Cheaper is not always better. The Swarm Trooper uses a heavy duty plasticized material that is very durable. Not waxed cardboard. Big Difference!


----------



## FlowerPlanter (Aug 3, 2011)

http://beetlejail.com/product/swarm-trooper/

Looks like corrugated plastic. Keep in mind they make green houses out of corrugated plastic, If your traps gets any sun they turn in to a green house and bees will not move in. You could make several for a fraction of the cost; 
https://www.homedepot.com/p/Coropla...te-Corrugated-Plastic-Sheet-CP4896S/205351385

I would not use card board either, how many rains can they withstand? Bees can chew through card board.

Best option is use old equipment or make something that will last out of wood. See the DIY section for nuc plans. 
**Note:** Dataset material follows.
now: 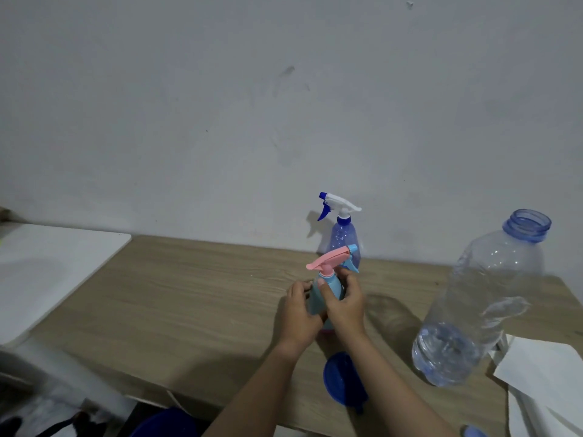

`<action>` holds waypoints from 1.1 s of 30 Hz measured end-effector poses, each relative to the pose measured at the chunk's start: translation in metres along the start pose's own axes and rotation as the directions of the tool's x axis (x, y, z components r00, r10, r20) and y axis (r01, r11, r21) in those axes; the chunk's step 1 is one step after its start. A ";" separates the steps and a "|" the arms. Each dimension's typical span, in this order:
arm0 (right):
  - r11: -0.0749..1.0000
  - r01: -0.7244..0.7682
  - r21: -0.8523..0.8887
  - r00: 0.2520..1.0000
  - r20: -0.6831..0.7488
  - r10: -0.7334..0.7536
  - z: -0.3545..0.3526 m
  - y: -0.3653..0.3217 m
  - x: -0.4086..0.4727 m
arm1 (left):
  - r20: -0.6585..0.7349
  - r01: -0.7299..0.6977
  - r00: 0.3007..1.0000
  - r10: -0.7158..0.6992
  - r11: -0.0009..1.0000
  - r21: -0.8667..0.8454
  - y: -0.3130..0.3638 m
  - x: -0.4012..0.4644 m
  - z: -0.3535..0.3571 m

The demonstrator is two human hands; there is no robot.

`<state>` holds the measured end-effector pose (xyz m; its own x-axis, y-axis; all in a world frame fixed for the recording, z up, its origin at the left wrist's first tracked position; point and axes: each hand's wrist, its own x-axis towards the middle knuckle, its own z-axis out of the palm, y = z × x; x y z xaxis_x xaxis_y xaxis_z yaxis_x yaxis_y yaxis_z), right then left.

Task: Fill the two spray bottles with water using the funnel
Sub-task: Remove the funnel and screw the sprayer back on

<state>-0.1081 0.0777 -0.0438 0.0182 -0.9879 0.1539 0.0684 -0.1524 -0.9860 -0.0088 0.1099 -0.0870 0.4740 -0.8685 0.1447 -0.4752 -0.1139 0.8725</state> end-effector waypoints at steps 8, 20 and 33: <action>0.999 -0.043 0.028 0.997 -0.063 0.045 0.002 -0.003 0.001 | -0.002 0.011 1.000 -0.011 1.000 -0.018 0.000 -0.001 0.000; 1.000 0.015 -0.018 0.996 -0.083 -0.017 0.004 0.005 -0.005 | 0.008 0.040 0.999 -0.039 0.999 -0.037 -0.002 0.000 0.002; 0.992 0.071 -0.101 0.997 -0.021 -0.074 0.005 0.001 -0.007 | 0.007 0.019 1.000 -0.018 0.997 -0.074 0.000 -0.002 0.001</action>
<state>-0.1027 0.0844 -0.0452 -0.0082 -0.9744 0.2247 -0.0312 -0.2243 -0.9740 -0.0109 0.1113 -0.0880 0.4773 -0.8697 0.1255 -0.4105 -0.0944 0.9070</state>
IME Higher is better, the higher you go the more swarms you will catch (up to 20 ft). Bigger will not catch more swarms, 5 frame nuc works just as good as a 10 frame. 

So buy a sheet of ply and make twice as many 5 frame traps (more chances), that will last you many years. Then when you done trapping you can use them as nuc boxes for splits.


----------



## yonderbob (Jan 27, 2017)

Interesting discussion. I have one in my guava tree out back right now. I worried about the fact that, even though the exterior is corrugated plasticized stuff, (like a yard sale sign or an EzNuc), the interior parts are all plain cardboard. Mine's been out since February and so far no evidence of scout bees. But I'll keep refreshing the lemongrass oil every other week or so. If I catch one, it will become a perfect product!


----------



## RedBarn (May 31, 2017)

I use old equipment and move into new once caught.....

Just remember, mice and squirrels and other critters may want to chew them up !!!!!!


----------